La Cour de cassation met en conformité le droit français avec le droit européen en matière de congé payé pour garantir une meilleure effectivité des droits des salariés à leur congé payé.
I- Congé payé et maladie non professionnelle.
Dans cet arrêt du 13 septembre 2023 (pourvois n°22-17.340 ; 22-17.341 et 22-17.342), la Cour de cassation affirme que les salariés malades ou accidentés auront droit à des congés payés sur leur période d’absence, même si cette absence n’est pas liée à un accident de travail ou à une maladie professionnelle.
1) Faits et procédure.
Trois salariés de la société Transdev ont saisi la juridiction prud’homale de demandes au titre des congés payés qu’ils soutenaient avoir acquis pendant la suspension de leur contrat de travail à la suite d’un arrêt de travail pour cause de maladie non professionnelle.
La Cour d’appel de Reims a, en date du 6 avril 2022, écarté partiellement les dispositions de droit interne contraires à l’article 31, paragraphe 2, de la Charte des droits fondamentaux de l’Union européenne, et décidé que les salariés avaient acquis des droits à congé payé pendant la suspension de leur contrat de travail pour cause de maladie non professionnelle.

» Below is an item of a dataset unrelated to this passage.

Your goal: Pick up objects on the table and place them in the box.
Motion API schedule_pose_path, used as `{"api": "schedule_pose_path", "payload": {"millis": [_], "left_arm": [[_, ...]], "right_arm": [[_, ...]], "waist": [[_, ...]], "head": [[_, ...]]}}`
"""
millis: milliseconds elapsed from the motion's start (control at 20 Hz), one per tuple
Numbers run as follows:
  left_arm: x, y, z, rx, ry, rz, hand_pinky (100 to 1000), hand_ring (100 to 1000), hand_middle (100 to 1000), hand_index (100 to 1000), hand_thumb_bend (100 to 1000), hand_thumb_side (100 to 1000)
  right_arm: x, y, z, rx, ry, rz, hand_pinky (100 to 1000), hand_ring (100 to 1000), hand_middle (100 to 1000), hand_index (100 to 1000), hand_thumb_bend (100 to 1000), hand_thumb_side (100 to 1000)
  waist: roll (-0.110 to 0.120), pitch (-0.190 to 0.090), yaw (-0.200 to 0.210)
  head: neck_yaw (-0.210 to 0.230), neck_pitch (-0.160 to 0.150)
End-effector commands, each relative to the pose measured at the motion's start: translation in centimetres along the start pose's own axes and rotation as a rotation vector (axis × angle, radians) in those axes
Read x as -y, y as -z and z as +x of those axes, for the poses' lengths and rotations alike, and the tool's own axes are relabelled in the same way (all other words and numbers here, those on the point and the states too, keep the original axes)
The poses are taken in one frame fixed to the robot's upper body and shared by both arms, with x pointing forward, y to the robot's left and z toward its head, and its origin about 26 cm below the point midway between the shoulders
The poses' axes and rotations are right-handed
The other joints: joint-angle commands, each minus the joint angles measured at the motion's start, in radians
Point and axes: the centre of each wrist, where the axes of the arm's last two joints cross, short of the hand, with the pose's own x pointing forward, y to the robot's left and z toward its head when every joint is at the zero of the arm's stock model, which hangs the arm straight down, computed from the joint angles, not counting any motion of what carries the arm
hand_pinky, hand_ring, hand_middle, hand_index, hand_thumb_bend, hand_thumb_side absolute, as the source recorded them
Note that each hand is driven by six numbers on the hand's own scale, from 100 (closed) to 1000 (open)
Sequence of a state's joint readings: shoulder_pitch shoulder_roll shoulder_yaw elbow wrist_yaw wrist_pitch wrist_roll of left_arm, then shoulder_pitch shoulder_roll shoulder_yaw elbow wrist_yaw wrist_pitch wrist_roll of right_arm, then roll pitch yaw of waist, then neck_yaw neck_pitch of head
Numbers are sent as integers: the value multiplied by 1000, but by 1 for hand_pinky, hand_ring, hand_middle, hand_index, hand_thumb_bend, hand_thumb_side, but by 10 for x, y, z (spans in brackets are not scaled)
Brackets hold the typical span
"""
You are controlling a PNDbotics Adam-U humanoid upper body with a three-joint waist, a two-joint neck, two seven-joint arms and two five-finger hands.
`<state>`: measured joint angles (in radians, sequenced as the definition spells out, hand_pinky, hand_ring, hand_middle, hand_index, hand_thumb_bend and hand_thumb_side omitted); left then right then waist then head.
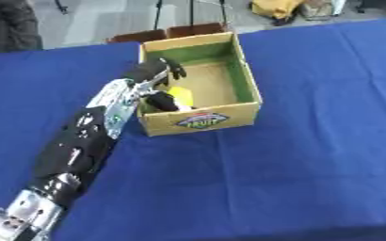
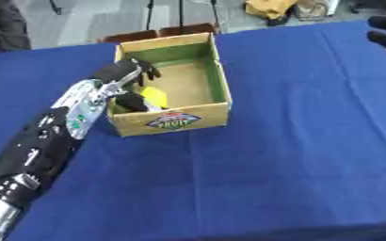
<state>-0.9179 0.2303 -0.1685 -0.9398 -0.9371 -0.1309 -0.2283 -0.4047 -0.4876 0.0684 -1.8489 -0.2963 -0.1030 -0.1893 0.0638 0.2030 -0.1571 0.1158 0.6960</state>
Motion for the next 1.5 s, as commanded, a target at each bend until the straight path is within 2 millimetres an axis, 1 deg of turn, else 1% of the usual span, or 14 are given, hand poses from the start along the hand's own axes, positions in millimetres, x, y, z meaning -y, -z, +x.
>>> {"api": "schedule_pose_path", "payload": {"millis": [50, 200, 350, 450, 550, 700, 750, 850, 900, 1100, 1150, 1200, 1350, 1500], "left_arm": [[-28, -5, 1, 24, -12, 98, 669, 601, 672, 811, 1000, 688], [-49, -15, 7, 73, -74, 196, 669, 594, 665, 807, 1000, 680], [-77, -31, 13, 132, -146, 304, 667, 587, 656, 796, 1000, 662], [-94, -47, 15, 171, -200, 372, 663, 581, 649, 790, 1000, 648], [-107, -67, 15, 202, -262, 439, 660, 576, 643, 786, 1000, 645], [-116, -98, 11, 232, -370, 521, 654, 567, 632, 776, 1000, 640], [-116, -108, 9, 237, -401, 538, 653, 566, 630, 774, 1000, 642], [-110, -126, 4, 237, -456, 551, 653, 563, 628, 773, 1000, 676], [-105, -135, 1, 228, -480, 552, 653, 563, 628, 771, 942, 726], [-79, -160, -16, 187, -578, 541, 653, 558, 624, 767, 875, 794], [-73, -165, -20, 173, -598, 538, 653, 557, 624, 766, 813, 808], [-68, -169, -24, 161, -613, 539, 653, 557, 623, 766, 869, 803], [-58, -178, -32, 128, -643, 553, 653, 556, 622, 764, 866, 804], [-51, -184, -34, 117, -672, 572, 649, 551, 617, 760, 855, 804]], "right_arm": [[4, 4, 6, 25, -13, 1, 808, 791, 803, 923, 100, 1000], [6, 4, 6, 26, -16, -4, 808, 791, 803, 923, 100, 1000], [7, 3, 5, 24, -19, -11, 808, 791, 803, 923, 100, 1000], [8, 2, 4, 21, -21, -14, 808, 791, 802, 923, 100, 1000], [9, 1, 4, 17, -26, -20, 808, 791, 802, 923, 100, 1000], [11, -1, 2, 12, -32, -30, 808, 791, 802, 923, 100, 1000], [12, -1, 2, 9, -33, -32, 808, 791, 802, 923, 100, 1000], [13, -2, 1, 5, -37, -36, 808, 790, 802, 923, 100, 1000], [14, -3, 1, 4, -38, -39, 808, 790, 802, 923, 100, 1000], [15, -5, -1, -2, -42, -45, 809, 790, 801, 923, 100, 1000], [15, -5, -1, -3, -43, -48, 809, 790, 801, 923, 100, 1000], [16, -6, -1, -5, -43, -51, 809, 790, 801, 923, 100, 1000], [16, -7, -2, -9, -44, -52, 809, 791, 801, 923, 100, 1000], [16, -7, -3, -10, -43, -54, 809, 790, 801, 923, 100, 1000]], "waist": [[-9, -17, 6], [-11, -19, 12], [-12, -20, 22], [-12, -20, 27], [-12, -23, 34], [-13, -27, 48], [-14, -28, 53], [-12, -31, 61], [-12, -32, 64], [-14, -34, 75], [-15, -35, 77], [-16, -35, 78], [-18, -37, 87], [-23, -37, 94]], "head": [[-6, -12], [-15, -20], [-24, -21], [-28, -21], [-37, -20], [-51, -16], [-55, -15], [-60, -13], [-63, -12], [-71, -6], [-73, -5], [-75, -4], [-74, 3], [-76, 3]]}}
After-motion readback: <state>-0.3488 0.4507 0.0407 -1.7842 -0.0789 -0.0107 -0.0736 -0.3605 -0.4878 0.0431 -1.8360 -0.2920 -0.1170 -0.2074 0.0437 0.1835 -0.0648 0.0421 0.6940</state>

L’employeur se pourvoit alors en cassation.
2) Moyens.
L’employeur fait grief aux arrêts de dire que les salariés sont en droit de récupérer des jours de congés et qu’il doit comptabiliser un certain nombre de jours annuels de congés payés en plus des droits à congés annuels acquis et en cours, alors :
- Que l’article 31, § 2, de la Charte des droits fondamentaux de l’Union européenne ne permettant pas, dans un litige entre des particuliers, d’écarter les effets d’une disposition de droit national contraire, le salarié ne peut prétendre, au regard des dispositions des articles L3141-3 et L3143-5 du Code du travail, à l’acquisition de congés payés au titre d’une période de suspension du contrat de travail pour maladie d’origine non professionnelle ;
- Que l’article 31, § 2 de la Charte des droits fondamentaux de l’Union européenne ne fixe pas de durée minimale pour la période annuelle de congés payés.
3) Solution.
La chambre sociale de la Cour de cassation rejette les pourvois formés par l’employeur.

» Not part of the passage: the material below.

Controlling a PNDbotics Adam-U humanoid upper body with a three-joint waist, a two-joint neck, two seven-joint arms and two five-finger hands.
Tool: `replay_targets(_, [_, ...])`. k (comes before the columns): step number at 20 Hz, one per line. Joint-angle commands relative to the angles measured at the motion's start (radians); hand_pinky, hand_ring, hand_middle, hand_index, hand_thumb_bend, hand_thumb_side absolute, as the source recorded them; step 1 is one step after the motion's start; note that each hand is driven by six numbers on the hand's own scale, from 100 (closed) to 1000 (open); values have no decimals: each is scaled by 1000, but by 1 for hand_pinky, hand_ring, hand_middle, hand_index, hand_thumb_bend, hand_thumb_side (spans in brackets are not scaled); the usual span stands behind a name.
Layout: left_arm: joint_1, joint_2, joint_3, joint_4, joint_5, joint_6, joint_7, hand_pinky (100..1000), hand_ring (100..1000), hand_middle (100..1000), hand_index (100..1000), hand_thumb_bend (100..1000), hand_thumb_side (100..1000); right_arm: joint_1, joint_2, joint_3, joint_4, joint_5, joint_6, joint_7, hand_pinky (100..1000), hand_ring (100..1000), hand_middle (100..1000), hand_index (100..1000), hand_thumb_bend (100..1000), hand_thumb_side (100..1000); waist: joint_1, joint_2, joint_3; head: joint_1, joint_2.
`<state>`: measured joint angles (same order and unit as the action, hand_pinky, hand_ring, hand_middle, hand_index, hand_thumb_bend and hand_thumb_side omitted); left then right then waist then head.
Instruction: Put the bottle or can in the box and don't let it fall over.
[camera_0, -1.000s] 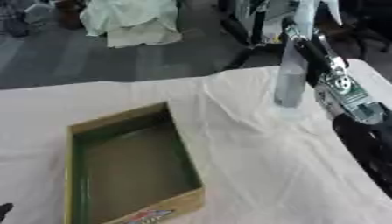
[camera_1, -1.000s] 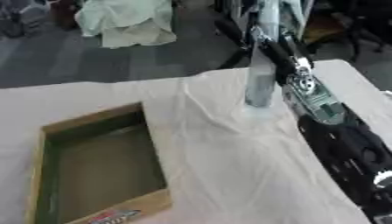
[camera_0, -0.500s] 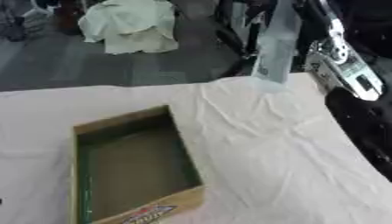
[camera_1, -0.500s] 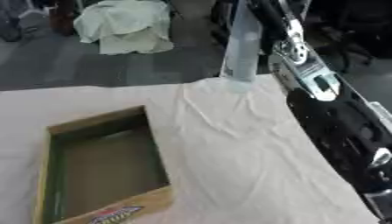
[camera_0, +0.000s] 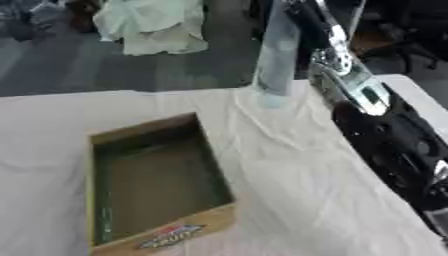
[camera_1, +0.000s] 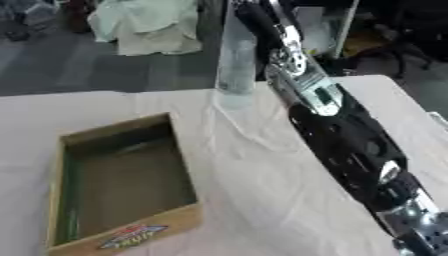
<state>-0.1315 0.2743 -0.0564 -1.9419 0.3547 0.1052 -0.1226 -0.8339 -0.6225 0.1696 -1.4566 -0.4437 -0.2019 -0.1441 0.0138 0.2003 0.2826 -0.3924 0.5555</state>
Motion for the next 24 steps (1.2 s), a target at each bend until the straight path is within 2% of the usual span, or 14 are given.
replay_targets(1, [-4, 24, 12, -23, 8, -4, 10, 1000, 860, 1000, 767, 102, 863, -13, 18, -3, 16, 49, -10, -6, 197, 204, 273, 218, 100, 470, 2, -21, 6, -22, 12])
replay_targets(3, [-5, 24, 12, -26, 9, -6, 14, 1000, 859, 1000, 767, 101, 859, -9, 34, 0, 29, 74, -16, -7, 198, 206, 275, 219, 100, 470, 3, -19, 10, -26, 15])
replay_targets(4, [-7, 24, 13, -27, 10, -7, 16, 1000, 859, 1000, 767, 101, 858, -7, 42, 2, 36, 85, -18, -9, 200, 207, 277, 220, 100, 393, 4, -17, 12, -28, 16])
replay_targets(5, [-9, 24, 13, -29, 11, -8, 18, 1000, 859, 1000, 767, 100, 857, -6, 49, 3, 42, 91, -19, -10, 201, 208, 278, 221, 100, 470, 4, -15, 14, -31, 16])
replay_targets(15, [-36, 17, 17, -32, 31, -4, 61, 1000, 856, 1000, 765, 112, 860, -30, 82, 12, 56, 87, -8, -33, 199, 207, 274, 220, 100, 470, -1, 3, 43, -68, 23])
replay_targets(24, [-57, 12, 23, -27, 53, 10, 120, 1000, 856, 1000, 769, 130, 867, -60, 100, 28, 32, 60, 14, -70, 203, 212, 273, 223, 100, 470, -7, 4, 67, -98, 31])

Elle se fonde sur l’article 31, paragraphe 2, de la Charte des droits fondamentaux de l’Union européenne qui prévoit que tout travailleur a droit à une limitation de la durée maximale du travail et à des périodes de repos journalier et hebdomadaire, ainsi qu’à une période annuelle de congés payés.

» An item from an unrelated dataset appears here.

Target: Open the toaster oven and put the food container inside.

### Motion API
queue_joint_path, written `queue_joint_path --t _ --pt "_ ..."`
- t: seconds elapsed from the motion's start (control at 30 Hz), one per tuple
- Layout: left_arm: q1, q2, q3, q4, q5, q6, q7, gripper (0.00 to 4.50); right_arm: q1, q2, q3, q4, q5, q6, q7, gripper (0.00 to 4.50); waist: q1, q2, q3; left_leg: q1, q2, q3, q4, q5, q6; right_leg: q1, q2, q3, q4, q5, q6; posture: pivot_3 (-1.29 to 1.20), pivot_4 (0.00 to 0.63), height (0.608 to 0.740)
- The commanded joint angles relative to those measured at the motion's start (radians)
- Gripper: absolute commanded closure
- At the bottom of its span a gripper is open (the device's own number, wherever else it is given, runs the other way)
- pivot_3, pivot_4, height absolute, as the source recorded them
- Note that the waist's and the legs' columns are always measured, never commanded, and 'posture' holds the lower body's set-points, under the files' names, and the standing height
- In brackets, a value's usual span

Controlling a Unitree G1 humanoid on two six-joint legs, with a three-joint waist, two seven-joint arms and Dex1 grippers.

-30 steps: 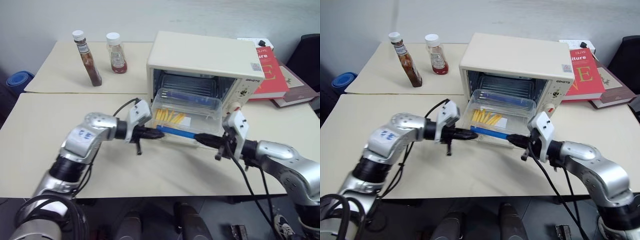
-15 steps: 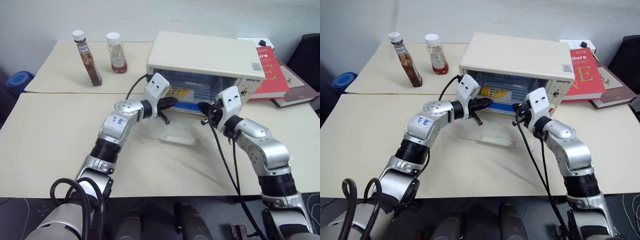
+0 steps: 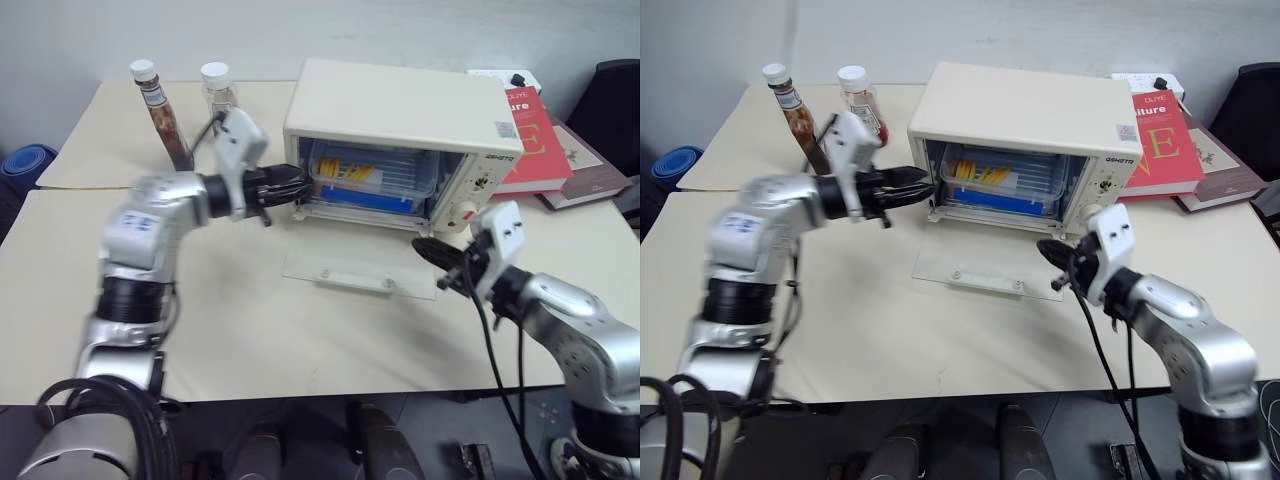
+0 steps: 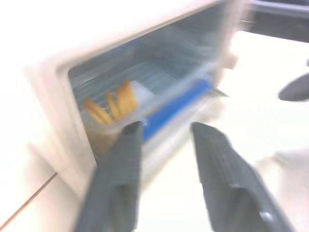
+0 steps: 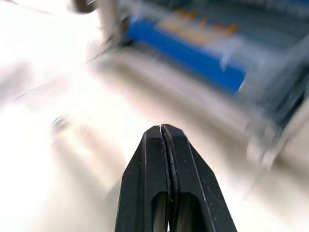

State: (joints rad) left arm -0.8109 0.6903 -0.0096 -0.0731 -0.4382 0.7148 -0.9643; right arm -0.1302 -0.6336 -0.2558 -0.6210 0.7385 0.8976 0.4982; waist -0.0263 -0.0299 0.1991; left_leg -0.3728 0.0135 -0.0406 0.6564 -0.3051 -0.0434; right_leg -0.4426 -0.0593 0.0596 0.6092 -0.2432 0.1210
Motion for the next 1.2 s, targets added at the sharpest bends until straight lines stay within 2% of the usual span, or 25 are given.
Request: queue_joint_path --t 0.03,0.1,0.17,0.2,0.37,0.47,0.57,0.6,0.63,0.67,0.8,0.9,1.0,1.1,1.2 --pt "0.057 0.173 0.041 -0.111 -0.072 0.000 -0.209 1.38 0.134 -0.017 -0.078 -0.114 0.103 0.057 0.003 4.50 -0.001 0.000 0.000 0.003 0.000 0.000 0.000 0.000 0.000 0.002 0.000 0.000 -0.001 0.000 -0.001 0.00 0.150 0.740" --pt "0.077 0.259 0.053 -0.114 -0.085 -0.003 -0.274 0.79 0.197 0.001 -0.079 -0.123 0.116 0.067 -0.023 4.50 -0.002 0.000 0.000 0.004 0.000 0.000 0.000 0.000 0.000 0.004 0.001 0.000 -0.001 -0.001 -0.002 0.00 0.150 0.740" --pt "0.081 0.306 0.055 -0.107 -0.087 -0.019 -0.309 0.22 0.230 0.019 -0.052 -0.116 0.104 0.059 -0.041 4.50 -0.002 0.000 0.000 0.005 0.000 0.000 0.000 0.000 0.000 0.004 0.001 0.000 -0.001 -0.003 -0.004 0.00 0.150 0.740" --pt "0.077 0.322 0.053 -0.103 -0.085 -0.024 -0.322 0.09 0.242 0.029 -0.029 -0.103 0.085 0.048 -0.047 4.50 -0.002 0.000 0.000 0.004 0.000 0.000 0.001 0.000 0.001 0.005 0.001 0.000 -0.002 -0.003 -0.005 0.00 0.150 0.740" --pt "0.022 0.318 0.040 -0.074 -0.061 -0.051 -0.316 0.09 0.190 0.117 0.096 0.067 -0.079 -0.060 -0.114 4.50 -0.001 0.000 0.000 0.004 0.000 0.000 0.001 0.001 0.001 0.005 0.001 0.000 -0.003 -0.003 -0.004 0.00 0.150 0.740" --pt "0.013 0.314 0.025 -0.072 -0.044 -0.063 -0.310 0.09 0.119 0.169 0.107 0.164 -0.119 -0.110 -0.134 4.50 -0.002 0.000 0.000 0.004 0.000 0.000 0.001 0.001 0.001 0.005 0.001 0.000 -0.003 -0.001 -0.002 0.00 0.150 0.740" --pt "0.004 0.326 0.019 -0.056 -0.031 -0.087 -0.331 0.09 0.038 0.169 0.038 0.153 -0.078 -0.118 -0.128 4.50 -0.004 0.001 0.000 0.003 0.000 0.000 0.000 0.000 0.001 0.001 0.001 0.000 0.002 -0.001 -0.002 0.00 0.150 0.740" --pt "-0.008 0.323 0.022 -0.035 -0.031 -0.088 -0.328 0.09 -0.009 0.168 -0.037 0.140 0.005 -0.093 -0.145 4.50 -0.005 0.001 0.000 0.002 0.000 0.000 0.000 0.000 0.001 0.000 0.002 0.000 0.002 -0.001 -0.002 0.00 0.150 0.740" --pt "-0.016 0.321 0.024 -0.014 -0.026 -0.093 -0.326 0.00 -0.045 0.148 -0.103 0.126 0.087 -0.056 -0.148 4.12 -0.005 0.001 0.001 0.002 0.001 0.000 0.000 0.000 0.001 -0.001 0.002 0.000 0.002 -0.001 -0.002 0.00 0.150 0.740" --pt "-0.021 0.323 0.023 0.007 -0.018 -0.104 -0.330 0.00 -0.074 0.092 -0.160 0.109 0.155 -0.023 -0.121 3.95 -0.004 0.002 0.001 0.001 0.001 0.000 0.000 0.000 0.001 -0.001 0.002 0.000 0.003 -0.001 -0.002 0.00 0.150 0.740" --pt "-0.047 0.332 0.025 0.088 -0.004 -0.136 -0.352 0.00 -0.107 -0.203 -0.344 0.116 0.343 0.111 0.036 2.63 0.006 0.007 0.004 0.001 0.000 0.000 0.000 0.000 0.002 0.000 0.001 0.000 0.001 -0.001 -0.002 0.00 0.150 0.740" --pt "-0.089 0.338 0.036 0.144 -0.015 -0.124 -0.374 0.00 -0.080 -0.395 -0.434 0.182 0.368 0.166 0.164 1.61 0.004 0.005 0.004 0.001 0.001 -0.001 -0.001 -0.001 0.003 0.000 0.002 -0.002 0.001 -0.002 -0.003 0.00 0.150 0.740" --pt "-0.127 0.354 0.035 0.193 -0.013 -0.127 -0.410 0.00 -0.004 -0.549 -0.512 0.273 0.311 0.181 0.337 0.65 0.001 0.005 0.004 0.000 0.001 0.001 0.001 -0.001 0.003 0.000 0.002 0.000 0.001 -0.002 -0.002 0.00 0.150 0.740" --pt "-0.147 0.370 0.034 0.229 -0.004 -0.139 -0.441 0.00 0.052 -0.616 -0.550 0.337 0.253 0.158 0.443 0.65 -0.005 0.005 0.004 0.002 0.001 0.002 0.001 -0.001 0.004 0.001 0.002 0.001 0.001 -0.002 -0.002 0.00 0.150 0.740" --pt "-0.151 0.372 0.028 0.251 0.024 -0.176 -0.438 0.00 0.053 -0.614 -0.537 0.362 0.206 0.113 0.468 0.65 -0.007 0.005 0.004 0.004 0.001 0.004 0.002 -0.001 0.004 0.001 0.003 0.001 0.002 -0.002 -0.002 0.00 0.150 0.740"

Elle rappelle que la directive 2003/88/CE du Parlement européen et du Conseil, du 4 novembre 2003, concernant certains aspects de l’aménagement du temps de travail, n’opère aucune distinction entre les travailleurs qui sont absents du travail en vertu d’un congé de maladie, pendant la période de référence, et ceux qui ont effectivement travaillé au cours de ladite période.
Les juges de la haute Cour en déduisent en conséquence que :
« Il convient en conséquence d’écarter partiellement l’application des dispositions de l’article L3141-3 du Code du travail en ce qu’elles subordonnent à l’exécution d’un travail effectif l’acquisition de droits à congé payé par un salarié dont le contrat de travail est suspendu par l’effet d’un arrêt de travail pour cause de maladie non professionnelle et de juger que le salarié peut prétendre à ses droits à congés payés au titre de cette période en application des dispositions des articles L3141-3 et L3141-9 du Code du travail ».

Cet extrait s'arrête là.